…and the doctor said,
NO MORE BABIES jumping on the bed!
I’m just kidding.
I was referred to www.havingbabies.com by a friend of a friend. They let you finance (hey! ho!), do phone consults, and work with the on island clinic. YAY! What more could an infertile girl ask for. Right? Right?!
Although I am being glib, the doctor was very informative and patient. A change, I hate to admit, from the military doctors who scared the heck right out of dh. She might die! She might die! She almost died! The doctor even had me call him on his cell phone and spoke to me in the car while he was at his son’s track and field meet, which I just thought was the cutest thing ever.
We discussed hydrosalpinx, and bilaterally blocked tubes, and what to do from there. Apparently, we have to do some testing to see if I have a “healthy environment”, which includes a thyroid panel, fsh levels, and prolactin levels. Thankfully, we are able to get those tests here, and the clinic has been very helpful. It is also cheaper than I anticipated, so color me relieved. I was picturing myself begging for money to get a baby.
I guess I am trying not to get my hopes up beyond that, because if I don’t have a “healthy environment”, adoption/surrogacy will be the only options. I’m not sure that I’m willing to do surrogacy. Actually, I am almost sure that I am not willing to. Adoption would be the only option…and if that turns out to be the case, 2 stepsons might have to suffice, as I cannot see that dh and I would be good candidates.

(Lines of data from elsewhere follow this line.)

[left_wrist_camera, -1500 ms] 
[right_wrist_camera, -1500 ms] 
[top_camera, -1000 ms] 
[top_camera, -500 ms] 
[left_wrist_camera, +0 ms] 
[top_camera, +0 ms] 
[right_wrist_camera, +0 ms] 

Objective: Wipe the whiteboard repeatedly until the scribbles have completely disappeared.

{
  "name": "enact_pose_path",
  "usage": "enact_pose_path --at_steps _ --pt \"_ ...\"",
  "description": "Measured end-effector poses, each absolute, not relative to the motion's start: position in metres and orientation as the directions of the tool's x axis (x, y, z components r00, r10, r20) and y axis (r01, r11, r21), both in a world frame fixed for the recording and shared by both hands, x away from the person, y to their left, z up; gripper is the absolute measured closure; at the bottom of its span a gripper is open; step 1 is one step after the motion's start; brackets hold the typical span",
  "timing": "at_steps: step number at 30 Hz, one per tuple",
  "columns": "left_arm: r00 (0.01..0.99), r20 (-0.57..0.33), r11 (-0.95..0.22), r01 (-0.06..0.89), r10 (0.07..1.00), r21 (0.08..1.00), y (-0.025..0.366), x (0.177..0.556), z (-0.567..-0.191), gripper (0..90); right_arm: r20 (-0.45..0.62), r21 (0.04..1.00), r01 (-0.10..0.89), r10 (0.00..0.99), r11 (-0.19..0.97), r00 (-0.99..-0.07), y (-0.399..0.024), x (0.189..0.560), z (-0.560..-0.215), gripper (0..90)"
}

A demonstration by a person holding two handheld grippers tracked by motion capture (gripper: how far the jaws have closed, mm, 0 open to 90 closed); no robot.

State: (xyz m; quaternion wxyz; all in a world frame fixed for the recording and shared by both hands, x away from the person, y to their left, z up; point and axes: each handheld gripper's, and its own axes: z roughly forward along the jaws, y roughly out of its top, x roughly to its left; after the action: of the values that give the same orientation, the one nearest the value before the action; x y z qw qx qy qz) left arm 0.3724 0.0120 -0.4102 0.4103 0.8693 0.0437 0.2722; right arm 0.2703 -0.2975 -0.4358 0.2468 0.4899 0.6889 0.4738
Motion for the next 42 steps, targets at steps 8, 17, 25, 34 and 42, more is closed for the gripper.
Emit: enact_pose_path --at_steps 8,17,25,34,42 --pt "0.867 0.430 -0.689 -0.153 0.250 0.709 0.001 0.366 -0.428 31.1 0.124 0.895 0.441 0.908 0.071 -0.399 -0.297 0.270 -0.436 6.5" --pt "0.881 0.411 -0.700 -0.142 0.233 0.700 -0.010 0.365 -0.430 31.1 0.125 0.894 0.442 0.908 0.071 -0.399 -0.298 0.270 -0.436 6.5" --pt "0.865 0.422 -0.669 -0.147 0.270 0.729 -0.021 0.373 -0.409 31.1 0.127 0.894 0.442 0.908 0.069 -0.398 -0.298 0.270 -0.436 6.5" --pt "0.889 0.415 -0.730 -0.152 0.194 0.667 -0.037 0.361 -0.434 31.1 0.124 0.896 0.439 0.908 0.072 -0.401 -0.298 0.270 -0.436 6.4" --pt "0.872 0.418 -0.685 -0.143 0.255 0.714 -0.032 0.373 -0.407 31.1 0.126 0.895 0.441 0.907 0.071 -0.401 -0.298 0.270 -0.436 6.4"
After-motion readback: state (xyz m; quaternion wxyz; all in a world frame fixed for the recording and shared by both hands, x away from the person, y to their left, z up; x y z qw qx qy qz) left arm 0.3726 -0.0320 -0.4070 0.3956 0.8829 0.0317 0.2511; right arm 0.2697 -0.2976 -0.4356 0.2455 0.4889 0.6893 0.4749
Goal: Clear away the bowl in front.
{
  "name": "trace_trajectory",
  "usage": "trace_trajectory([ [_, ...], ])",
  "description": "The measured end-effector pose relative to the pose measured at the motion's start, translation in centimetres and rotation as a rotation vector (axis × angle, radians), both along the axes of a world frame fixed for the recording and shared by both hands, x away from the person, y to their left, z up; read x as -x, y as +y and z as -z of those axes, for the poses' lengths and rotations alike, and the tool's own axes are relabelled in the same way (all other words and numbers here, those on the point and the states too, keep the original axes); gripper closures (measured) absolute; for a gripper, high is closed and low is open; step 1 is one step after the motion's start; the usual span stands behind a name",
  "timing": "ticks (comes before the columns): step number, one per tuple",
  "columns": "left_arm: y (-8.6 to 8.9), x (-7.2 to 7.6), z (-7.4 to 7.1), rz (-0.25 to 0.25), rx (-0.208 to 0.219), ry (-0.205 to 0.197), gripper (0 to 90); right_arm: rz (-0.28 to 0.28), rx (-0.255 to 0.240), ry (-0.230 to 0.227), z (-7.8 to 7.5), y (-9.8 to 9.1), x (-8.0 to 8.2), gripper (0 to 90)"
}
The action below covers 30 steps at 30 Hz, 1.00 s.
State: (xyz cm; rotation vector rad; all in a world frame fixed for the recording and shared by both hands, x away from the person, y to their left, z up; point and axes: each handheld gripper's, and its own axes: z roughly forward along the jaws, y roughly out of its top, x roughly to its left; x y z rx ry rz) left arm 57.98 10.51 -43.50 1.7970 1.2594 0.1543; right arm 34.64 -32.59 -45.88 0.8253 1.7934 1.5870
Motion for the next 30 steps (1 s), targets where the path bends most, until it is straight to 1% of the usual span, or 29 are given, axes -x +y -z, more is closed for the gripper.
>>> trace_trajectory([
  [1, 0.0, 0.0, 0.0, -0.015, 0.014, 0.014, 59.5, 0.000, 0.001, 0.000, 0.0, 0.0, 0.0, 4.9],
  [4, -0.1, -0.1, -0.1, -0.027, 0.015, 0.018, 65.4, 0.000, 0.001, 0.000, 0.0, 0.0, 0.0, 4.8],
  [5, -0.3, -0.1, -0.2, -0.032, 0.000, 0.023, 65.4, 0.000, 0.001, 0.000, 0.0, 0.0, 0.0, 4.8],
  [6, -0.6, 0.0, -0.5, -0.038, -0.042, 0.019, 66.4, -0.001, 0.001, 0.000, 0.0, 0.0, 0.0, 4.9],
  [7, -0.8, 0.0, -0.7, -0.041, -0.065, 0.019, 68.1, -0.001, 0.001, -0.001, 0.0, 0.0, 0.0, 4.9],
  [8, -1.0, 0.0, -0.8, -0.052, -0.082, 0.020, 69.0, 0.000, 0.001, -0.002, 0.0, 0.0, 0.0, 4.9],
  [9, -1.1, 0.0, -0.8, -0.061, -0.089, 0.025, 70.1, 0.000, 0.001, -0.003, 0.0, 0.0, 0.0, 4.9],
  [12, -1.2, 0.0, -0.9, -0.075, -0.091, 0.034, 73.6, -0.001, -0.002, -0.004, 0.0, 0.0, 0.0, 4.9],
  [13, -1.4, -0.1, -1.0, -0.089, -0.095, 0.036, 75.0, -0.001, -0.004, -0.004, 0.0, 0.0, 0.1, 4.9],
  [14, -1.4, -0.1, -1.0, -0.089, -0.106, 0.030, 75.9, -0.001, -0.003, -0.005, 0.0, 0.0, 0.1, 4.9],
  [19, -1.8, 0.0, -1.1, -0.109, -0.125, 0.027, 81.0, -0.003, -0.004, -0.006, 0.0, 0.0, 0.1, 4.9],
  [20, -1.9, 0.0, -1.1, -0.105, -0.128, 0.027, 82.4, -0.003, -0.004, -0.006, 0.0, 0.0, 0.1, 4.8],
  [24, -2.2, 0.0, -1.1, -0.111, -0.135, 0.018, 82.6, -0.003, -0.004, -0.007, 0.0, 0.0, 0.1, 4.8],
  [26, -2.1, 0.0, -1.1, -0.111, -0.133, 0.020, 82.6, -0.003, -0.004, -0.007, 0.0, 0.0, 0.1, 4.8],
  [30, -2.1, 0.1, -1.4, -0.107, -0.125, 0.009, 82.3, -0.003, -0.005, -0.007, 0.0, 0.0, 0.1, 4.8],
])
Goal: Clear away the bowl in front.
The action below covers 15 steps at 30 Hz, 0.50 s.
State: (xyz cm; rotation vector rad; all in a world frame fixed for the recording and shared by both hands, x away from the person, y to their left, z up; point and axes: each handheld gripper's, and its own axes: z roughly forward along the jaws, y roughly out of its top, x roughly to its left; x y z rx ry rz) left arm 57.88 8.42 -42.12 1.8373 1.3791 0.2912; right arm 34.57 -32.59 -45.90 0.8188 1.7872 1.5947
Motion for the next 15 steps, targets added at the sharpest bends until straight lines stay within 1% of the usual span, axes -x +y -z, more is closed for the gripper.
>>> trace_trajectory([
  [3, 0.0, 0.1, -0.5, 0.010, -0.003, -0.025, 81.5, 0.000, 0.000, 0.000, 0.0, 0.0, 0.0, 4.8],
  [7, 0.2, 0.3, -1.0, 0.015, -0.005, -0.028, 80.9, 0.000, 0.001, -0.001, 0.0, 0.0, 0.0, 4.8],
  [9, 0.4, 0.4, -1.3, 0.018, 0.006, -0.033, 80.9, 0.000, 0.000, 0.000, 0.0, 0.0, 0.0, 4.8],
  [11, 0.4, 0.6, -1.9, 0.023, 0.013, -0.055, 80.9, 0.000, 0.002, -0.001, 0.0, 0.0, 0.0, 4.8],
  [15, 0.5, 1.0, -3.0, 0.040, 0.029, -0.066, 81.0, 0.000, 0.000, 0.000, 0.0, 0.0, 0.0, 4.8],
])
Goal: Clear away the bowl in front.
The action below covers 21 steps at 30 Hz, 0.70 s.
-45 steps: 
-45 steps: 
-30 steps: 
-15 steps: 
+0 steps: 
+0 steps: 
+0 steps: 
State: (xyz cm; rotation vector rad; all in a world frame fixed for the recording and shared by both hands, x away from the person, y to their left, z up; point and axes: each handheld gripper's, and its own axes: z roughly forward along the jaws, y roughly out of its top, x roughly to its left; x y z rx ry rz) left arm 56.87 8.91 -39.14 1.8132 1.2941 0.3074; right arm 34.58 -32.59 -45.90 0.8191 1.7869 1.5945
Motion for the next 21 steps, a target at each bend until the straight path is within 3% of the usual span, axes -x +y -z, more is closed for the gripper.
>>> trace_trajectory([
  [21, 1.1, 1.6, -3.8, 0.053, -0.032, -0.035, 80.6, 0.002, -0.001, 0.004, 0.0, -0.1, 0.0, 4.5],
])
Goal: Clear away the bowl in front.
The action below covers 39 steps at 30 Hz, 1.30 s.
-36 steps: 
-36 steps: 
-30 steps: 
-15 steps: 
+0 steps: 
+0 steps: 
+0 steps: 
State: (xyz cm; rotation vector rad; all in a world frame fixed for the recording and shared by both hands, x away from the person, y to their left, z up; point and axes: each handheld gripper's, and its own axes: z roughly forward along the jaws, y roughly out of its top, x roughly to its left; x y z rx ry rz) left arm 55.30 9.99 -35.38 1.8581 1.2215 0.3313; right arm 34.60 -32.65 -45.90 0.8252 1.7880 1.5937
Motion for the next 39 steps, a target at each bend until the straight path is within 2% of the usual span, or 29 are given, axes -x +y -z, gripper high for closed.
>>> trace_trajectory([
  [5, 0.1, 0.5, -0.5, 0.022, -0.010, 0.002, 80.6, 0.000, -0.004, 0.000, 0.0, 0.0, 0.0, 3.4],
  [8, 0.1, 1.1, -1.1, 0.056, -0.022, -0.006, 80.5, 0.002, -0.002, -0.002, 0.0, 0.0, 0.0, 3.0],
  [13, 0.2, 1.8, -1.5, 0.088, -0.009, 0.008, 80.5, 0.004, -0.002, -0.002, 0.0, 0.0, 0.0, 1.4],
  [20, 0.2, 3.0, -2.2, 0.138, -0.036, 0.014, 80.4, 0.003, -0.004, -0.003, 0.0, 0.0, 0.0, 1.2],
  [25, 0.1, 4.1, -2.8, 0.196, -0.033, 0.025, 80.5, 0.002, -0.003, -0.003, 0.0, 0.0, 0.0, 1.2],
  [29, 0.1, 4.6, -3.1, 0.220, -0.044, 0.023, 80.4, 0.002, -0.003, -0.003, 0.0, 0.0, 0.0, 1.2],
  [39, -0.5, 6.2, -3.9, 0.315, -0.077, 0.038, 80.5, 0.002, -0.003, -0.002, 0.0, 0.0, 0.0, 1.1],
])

It’s kind of a scary thing, IVF. I feel like I am getting caught up in a wave. Dh wrote me an e-mail yesterday and asked what I was planning, and it made me feel like things are progressing faster than I am ready for, even though THIS IS JUST A TEST. IT IS ONLY A TEST. DO NOT PANIC. DO NOT PANIC! Faster than I could explain to him, certainly.
I don’t want to hinge too much on it, or get to emotionally caught up. YOU KNOW? YOU KNOW? I remember the devastation I felt after the HSG when they told me to go to infertility chat rooms and support groups and IVF…I was not ready to hear those words at the time. I think my exact reaction was, “WHO the F*#(k are you?” as I ran out to the car and sobbed, barely able to get the words out to dh.
Now, a little older, a little wiser. There’s a teeny, tiny little part of me that is expecting the best.
I don’t want to be devastated again.